「うるせーな。だからババアは、ヒステリーで嫌なんだよ……」
「何ですって!?」
保健室のベッドで転がりながら漫画を読んでいる坂下君にキレそうになる。
相変わらずあぁ言えばこう言う……。
お礼を言うはずが、ただの説教になってしまった。
これだと普段と同じじゃない。まったく……。
するとデスクで座り仕事をしていた奈緒は、クスクスと笑ってきた。
「まぁまぁ。坂下君は、上紗に普段通りに接してほしくて、あえてサボっているのよね?
普段から構ってほしくてやっているようなものだし」
「ち、ちげぇーよ!!入谷先生、勝手なこと言うなよ!?」
坂下君は、耳まで真っ赤にさせてベッドから起き上がる。
その態度を見て奈緒は、さらにクスクスと笑った。
えっ……どういう意味?
構ってほしくてやっているって……私に対して?
「フフッ……あーら、ごめんなさい。
あ、それよりも上紗。あんたの男……昨日随分と暴れたんだって?
チラッと見たけど予想以上のイケメンじゃない」
「あ、それなんだけど……」
私は、理事長から話されたことを説明した。
お陰でクビにならなかったことも含めてだ。
奈緒は、それを興味津々と聞いていた。
「あら~イケメンでヤクザの親分だけではなくて人格者なのね。素敵じゃない」
「はぁっ?それって人格者か?
ただ周りが甘いだけじゃねぇーかよ」
うっとりと言ってくる奈緒と違い坂下君は、身も蓋もないことを言ってきた。周りが甘いって……。
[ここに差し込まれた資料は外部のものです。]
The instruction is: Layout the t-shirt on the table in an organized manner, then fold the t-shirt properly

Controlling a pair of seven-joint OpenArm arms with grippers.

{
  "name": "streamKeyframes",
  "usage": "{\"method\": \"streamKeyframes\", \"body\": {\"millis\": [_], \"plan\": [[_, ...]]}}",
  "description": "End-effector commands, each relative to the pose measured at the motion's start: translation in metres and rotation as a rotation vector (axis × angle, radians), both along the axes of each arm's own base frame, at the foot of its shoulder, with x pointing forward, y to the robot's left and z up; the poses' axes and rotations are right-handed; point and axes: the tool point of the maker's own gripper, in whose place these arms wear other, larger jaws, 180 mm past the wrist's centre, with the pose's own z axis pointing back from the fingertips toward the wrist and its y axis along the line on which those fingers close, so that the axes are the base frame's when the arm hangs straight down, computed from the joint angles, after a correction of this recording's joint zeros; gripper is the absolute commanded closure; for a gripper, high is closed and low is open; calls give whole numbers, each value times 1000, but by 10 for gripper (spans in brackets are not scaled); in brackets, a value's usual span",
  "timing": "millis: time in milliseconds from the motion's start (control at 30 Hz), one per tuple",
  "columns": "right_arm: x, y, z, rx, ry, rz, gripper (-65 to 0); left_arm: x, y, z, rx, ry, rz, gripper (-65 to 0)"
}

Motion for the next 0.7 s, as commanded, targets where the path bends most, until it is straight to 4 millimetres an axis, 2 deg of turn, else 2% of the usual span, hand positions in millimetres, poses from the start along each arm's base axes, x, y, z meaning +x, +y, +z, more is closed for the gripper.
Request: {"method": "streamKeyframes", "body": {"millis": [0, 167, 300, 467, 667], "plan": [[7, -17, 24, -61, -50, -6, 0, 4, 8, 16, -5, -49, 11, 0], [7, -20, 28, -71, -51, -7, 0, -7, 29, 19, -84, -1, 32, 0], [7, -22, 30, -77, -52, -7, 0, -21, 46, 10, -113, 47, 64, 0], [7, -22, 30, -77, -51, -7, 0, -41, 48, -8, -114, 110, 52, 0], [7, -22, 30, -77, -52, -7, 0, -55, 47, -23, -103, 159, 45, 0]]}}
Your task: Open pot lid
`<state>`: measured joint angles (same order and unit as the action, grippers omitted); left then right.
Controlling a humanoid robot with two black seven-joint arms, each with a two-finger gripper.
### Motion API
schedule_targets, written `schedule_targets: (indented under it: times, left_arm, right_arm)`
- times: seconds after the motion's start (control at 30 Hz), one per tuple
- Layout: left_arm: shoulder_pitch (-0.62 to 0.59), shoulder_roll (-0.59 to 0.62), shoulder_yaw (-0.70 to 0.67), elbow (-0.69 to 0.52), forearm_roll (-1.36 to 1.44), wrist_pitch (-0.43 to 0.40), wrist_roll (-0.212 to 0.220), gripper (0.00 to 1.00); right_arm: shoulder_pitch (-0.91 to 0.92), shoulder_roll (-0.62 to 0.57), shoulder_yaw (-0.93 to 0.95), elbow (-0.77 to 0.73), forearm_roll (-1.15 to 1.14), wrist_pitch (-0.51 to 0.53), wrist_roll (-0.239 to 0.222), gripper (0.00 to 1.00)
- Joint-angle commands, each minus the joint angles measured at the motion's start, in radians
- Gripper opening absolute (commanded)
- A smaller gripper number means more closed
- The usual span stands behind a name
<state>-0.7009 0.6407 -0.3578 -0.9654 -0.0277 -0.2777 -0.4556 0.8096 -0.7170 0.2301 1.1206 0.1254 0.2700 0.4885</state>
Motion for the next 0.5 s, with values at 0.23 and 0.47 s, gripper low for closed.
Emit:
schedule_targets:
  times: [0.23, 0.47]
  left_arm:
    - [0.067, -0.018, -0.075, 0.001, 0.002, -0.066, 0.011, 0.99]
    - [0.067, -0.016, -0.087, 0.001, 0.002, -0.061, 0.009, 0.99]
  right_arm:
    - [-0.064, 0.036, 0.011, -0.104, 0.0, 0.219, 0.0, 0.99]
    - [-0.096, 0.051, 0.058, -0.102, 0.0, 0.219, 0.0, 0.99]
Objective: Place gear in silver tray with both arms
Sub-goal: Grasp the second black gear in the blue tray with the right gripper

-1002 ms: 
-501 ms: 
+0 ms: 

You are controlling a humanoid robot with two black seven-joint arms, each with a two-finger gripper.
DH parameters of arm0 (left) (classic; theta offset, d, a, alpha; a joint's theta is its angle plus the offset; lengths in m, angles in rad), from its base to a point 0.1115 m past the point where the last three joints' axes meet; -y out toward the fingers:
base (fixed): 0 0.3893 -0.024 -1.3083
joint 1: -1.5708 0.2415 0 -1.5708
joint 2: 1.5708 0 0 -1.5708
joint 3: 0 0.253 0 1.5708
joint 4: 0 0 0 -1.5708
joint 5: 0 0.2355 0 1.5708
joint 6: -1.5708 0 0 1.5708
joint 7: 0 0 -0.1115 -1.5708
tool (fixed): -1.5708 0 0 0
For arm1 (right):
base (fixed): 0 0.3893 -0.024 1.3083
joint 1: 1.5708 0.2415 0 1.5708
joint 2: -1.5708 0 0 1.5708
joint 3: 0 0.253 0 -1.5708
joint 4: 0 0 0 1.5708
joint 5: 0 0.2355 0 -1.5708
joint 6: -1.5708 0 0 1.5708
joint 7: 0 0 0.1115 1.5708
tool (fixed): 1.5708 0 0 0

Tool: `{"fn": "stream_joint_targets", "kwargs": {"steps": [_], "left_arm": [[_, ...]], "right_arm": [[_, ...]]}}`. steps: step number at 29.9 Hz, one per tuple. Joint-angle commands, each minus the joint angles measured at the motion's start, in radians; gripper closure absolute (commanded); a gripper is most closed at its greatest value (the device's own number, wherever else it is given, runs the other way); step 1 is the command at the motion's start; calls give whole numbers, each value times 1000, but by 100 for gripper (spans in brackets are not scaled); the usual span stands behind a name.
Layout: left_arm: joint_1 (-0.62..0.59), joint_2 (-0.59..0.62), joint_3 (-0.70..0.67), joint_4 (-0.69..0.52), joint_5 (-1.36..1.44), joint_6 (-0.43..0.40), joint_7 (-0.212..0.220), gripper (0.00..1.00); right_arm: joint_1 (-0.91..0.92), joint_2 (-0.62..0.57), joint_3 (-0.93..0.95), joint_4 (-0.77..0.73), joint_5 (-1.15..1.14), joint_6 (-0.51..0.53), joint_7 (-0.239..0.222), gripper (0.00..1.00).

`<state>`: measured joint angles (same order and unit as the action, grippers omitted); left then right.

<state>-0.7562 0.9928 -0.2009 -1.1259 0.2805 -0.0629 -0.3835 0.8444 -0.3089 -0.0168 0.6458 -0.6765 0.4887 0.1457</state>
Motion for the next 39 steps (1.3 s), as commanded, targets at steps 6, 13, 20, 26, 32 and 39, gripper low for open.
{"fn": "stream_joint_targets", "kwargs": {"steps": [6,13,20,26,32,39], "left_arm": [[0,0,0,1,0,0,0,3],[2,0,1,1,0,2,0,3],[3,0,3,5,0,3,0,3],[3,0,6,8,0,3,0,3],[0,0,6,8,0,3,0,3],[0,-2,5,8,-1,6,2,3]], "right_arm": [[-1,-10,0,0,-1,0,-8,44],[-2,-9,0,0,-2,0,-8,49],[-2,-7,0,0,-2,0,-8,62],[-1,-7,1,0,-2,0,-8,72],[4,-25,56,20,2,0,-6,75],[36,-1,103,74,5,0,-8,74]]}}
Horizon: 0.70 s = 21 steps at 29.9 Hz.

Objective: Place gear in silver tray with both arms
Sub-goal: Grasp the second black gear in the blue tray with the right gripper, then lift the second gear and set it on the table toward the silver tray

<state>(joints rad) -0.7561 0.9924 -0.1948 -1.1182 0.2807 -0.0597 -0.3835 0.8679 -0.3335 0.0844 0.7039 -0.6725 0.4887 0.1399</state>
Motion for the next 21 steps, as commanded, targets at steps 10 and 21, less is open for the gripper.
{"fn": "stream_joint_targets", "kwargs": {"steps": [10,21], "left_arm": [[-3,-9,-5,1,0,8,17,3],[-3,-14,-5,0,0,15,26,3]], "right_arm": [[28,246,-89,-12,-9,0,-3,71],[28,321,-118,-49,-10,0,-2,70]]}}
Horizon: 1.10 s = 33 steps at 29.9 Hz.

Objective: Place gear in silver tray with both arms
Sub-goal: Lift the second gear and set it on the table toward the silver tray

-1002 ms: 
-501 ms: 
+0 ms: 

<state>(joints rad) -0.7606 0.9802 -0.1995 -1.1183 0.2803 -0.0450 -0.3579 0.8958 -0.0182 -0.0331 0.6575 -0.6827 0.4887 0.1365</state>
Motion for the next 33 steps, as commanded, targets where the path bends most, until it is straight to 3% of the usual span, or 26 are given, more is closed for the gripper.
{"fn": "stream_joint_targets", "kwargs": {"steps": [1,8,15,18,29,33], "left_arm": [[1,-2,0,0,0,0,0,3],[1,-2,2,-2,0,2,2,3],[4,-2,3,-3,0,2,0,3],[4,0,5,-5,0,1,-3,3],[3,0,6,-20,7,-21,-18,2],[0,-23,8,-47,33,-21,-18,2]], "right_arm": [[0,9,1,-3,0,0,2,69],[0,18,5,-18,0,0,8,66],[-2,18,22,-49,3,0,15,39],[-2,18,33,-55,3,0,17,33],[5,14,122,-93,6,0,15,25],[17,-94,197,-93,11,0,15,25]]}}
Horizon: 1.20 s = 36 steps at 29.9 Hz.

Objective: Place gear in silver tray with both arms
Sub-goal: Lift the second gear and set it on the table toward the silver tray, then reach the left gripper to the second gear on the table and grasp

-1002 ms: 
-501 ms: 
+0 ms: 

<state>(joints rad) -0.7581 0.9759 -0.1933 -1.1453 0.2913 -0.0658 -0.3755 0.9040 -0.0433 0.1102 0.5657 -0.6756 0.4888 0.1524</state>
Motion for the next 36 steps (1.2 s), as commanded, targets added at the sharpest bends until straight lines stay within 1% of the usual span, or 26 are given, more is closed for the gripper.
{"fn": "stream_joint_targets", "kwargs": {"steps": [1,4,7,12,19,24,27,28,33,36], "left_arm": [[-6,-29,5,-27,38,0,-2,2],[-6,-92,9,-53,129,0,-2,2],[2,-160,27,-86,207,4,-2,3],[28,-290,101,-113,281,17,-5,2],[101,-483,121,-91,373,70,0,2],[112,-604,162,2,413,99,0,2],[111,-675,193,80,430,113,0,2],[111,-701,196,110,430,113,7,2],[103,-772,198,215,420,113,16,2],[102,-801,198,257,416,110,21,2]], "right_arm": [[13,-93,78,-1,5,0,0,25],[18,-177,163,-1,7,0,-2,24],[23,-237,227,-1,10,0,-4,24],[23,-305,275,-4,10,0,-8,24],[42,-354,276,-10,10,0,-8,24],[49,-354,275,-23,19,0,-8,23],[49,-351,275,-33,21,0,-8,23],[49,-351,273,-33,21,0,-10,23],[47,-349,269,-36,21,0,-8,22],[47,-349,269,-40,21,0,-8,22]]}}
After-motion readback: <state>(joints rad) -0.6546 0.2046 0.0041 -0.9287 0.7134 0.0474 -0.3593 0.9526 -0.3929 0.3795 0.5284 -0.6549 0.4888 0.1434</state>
いや。確かに重松さんといい、理事長も鬼龍院さんに対して温かく見守っている感じだ。
それって周りから見たら甘いのかしら?
うーん、どう違うのだろうか……。
「あーら。甘いのも人格者としては長所よ?
それだけ信頼と好意的ってことじゃない。
鬼龍院さんは、ヤクザの親分としてだけではなく、人としての人格者でもあるってことじゃない。
なかなか居ないわよ?そういう器を持った男は……」
「はぁっ……?俺には、ただの胡散臭い奴だけどな」
フフッと笑う奈緒に対して不満だらけの坂下君。
私は、それを聞いて奈緒の意見に同意した。